また、近年はセンサーやモーション解析を使ったデジタル測定も行われています。
| 測定方法 | 特徴 |
|---|---|
| 壁タッチ方式 | シンプルで学校でも実施しやすい |
| Vertec測定器 | 競技現場でよく使われる |
| センサー測定 | データ分析が可能 |
| 映像解析 | 試合中データ計測も可能 |
プロフィールの数字は“スパイク時”の場合もある
バレー選手のプロフィールでは、「最高到達点」と言っても実は複数種類があります。
例えば、ブロックジャンプとスパイクジャンプではフォームが違うため、到達点も変わります。
助走をつけたスパイクジャンプのほうが高くなりやすく、テレビや公式プロフィールではこちらの数字が掲載されることも多いです。

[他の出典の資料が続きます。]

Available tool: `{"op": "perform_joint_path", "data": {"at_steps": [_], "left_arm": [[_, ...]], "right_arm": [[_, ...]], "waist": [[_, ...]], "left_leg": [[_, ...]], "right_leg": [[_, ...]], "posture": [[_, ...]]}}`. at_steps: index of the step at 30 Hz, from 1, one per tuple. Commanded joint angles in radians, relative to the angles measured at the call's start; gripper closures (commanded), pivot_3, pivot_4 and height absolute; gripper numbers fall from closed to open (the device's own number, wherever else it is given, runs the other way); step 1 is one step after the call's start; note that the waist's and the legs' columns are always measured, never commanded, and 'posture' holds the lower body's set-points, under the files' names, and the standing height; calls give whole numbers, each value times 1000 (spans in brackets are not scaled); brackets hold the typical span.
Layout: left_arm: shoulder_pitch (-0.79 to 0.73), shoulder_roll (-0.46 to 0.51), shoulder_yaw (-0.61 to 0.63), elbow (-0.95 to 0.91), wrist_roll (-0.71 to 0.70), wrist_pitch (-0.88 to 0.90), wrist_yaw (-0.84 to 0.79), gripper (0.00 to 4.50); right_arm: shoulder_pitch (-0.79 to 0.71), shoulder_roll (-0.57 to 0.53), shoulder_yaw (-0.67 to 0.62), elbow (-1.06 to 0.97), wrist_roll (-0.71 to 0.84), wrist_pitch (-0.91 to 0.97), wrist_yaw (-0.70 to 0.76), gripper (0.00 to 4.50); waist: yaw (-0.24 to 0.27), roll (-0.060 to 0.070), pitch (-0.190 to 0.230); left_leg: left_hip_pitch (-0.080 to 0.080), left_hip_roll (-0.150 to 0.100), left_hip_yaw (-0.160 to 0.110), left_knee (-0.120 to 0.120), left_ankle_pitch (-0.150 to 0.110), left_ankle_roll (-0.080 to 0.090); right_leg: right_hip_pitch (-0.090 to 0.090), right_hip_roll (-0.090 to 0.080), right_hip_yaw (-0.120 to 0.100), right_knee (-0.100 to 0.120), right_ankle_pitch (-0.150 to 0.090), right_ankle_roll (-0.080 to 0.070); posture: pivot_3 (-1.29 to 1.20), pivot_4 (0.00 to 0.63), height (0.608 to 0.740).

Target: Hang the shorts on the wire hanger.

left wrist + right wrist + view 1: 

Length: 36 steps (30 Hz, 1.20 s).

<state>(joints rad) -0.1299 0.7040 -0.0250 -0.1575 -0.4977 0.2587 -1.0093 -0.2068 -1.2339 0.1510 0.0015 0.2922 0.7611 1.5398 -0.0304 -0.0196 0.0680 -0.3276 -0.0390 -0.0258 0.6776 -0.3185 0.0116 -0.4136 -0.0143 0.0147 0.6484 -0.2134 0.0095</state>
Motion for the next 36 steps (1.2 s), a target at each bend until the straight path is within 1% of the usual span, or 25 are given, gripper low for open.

そのため、「垂直跳び○cm」と「最高到達点○cm」は必ずしも同じ意味ではありません。
試合中の到達点はどう測っている?
国際大会やプロリーグでは、映像解析システムを使って試合中のジャンプ到達点を計測することがあります。
カメラ映像やAI解析を利用し、選手の位置やジャンプ高度を推定する技術が導入されているケースもあります。

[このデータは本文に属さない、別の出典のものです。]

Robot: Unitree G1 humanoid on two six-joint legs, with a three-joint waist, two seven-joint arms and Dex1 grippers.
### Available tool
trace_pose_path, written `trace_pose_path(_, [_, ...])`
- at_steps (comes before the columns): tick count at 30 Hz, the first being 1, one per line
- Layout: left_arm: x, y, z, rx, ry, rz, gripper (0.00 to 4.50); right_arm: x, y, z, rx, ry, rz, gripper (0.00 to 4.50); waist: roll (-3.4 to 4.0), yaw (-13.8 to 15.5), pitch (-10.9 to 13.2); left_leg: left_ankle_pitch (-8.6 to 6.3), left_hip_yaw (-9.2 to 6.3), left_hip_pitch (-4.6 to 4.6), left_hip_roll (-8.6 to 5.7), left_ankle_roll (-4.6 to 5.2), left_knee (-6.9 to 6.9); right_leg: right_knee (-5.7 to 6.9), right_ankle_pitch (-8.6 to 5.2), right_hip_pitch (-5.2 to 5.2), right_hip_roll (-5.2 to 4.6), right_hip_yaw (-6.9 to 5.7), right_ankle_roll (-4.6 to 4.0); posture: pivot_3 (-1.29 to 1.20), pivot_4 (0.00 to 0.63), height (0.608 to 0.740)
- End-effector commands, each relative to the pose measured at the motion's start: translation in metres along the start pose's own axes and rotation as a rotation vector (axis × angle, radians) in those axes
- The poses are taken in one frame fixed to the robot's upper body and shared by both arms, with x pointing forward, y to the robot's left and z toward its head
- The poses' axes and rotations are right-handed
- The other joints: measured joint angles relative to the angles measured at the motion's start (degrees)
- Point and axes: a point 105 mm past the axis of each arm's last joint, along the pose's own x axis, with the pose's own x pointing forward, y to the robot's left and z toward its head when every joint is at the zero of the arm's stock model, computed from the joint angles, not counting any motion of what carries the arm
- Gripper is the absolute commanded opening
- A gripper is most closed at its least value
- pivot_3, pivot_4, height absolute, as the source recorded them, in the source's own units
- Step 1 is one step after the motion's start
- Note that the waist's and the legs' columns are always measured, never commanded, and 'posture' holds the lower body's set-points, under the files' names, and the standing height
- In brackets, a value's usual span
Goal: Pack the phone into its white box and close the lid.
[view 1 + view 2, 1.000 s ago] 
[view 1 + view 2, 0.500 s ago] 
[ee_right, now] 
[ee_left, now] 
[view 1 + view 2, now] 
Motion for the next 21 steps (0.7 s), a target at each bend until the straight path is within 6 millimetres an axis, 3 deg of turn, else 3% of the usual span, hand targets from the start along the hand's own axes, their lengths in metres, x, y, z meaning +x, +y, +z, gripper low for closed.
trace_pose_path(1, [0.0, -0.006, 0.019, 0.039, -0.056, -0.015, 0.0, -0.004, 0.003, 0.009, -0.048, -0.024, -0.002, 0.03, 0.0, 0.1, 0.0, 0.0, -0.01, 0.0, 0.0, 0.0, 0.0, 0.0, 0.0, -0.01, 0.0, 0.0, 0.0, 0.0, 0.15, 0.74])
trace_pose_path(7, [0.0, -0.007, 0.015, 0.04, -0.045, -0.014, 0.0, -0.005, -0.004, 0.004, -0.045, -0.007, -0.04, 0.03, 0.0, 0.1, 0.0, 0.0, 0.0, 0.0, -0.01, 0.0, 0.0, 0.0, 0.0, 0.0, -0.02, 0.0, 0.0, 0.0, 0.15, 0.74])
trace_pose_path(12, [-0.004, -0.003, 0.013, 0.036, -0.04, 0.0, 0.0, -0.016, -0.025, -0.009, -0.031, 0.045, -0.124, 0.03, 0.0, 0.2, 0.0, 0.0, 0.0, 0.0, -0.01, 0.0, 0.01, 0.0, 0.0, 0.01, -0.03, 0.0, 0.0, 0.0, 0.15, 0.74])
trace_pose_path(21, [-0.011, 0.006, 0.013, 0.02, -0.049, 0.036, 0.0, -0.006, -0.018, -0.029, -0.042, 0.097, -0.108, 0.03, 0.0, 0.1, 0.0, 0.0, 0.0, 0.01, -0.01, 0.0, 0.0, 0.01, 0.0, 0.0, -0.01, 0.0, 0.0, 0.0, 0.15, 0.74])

特に近年はスポーツデータ分析が進化しており、リアルタイムでジャンプ高さを表示する中継も増えてきました。
FIVB(国際バレーボール連盟)でも、競技データ分析や統計システムが活用されています。[参照]
最高到達点が高ければ必ず強いわけではない
バレーでは最高到達点が注目されますが、それだけで選手の実力が決まるわけではありません。
実際にはタイミング、助走、体幹、ブロック読み、スイング速度など、多くの要素が関係します。

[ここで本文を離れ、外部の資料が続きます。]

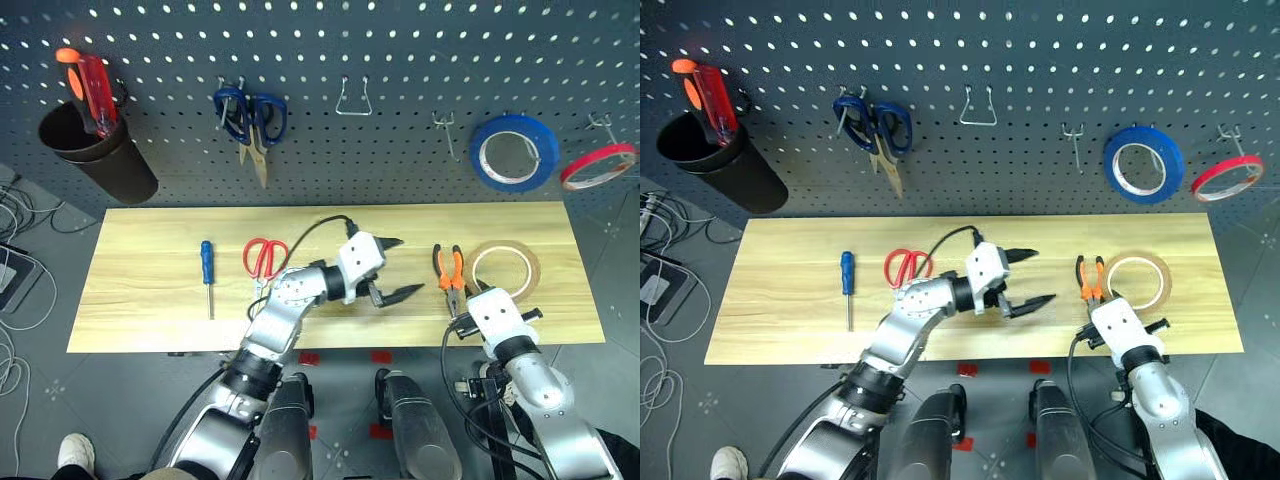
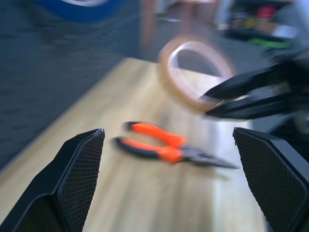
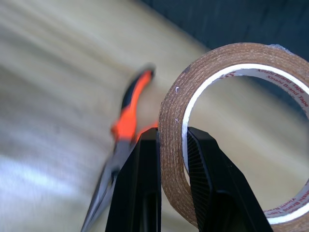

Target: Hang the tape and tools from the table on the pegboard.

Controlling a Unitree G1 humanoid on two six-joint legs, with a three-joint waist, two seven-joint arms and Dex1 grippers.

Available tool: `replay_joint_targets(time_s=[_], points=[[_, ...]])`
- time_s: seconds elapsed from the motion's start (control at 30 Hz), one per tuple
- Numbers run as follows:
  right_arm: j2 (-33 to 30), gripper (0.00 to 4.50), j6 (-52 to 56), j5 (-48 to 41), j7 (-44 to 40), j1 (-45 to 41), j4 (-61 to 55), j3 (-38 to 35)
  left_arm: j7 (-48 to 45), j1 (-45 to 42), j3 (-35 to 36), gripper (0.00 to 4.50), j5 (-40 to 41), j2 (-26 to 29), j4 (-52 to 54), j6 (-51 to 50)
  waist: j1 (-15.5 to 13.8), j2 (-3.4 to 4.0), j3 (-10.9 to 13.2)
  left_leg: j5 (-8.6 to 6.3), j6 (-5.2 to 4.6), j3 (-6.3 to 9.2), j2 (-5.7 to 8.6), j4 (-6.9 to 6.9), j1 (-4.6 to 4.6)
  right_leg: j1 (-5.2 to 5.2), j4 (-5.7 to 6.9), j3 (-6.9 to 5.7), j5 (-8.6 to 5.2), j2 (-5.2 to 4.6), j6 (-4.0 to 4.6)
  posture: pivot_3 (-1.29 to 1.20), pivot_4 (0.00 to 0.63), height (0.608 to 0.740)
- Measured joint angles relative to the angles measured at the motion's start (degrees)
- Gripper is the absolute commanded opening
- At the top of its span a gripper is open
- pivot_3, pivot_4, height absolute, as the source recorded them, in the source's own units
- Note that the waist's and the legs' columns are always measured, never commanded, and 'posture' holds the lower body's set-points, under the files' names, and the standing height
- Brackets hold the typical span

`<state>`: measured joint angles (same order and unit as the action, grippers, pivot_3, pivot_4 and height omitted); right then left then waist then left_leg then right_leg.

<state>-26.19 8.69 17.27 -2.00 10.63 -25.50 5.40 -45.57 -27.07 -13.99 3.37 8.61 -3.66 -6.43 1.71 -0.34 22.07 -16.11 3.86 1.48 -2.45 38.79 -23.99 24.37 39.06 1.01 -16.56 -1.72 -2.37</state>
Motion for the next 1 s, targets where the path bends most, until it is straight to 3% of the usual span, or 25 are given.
replay_joint_targets(time_s=[0.2, 0.43, 0.67, 0.9, 1.0], points=[[-0.72, 0.47, -17.39, 8.99, 5.38, -6.44, 5.04, 2.75, 6.62, 5.08, 4.58, 4.5, 1.03, 2.1, 12.1, -7.88, -0.21, -0.36, -2.63, 0.0, 0.01, 0.03, 0.06, -0.03, 0.03, -0.07, -0.07, -0.06, 0.0, -0.01, 0.01, 0.03, 0.222, 0.74], [-0.2, 0.47, -29.33, 11.34, 7.08, -18.38, 15.6, 3.98, 9.58, 3.31, 4.27, 4.5, 1.06, 1.86, 13.66, -9.36, -1.83, -0.79, -4.94, 0.0, 0.01, 0.06, 0.16, 0.02, 0.07, -0.18, -0.08, -0.11, 0.02, -0.08, 0.04, 0.08, 0.191, 0.74], [2.17, 0.47, -31.9, 8.24, 4.15, -27.62, 28.33, 4.78, 10.82, -1.06, 3.08, 4.5, 1.06, 0.01, 12.36, -8.17, -2.7, -0.87, -6.27, 0.0, -0.01, 0.02, 0.22, 0.03, 0.09, -0.21, -0.08, -0.08, 0.03, -0.13, 0.05, 0.08, 0.17, 0.74], [4.95, 0.47, -28.73, 2.19, -0.52, -30.11, 36.49, 4.02, 11.15, -1.28, 2.98, 4.5, 1.07, 0.03, 11.43, -7.79, -2.97, -0.81, -7.16, 0.0, -0.03, -0.01, 0.21, 0.03, 0.09, -0.21, -0.06, -0.07, 0.03, -0.13, 0.06, 0.06, 0.156, 0.74], [6.55, 1.37, -26.65, -0.91, -3.19, -29.76, 36.65, 3.72, 11.1, -1.21, 2.86, 4.5, 1.1, 0.02, 11.42, -7.58, -2.96, -0.81, -7.55, 0.0, -0.03, -0.01, 0.21, 0.04, 0.09, -0.2, -0.06, -0.08, 0.03, -0.12, 0.07, 0.05, 0.153, 0.74]])
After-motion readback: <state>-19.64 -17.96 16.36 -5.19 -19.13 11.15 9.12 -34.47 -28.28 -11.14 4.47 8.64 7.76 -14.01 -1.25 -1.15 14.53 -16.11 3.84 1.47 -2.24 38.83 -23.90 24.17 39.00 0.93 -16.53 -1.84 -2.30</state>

例えば到達点が少し低くても、コース取りやタイミングで活躍する選手も数多くいます。
そのため、最高到達点は“わかりやすい身体能力指標”のひとつとして扱われることが多いです。
まとめ
バレーボールの最高到達点は、ジャンプした際に手が届く最も高い位置を測定したものです。
測定方法には、壁タッチ方式・専用ジャンプ測定器・センサー解析などさまざまな種類があります。
また、スパイクジャンプとブロックジャンプで数値が異なる場合もあり、試合中は映像解析で計測されるケースもあります。最高到達点は選手の身体能力を示す重要な指標ですが、実際のプレーでは技術やタイミングなども同じくらい重要です。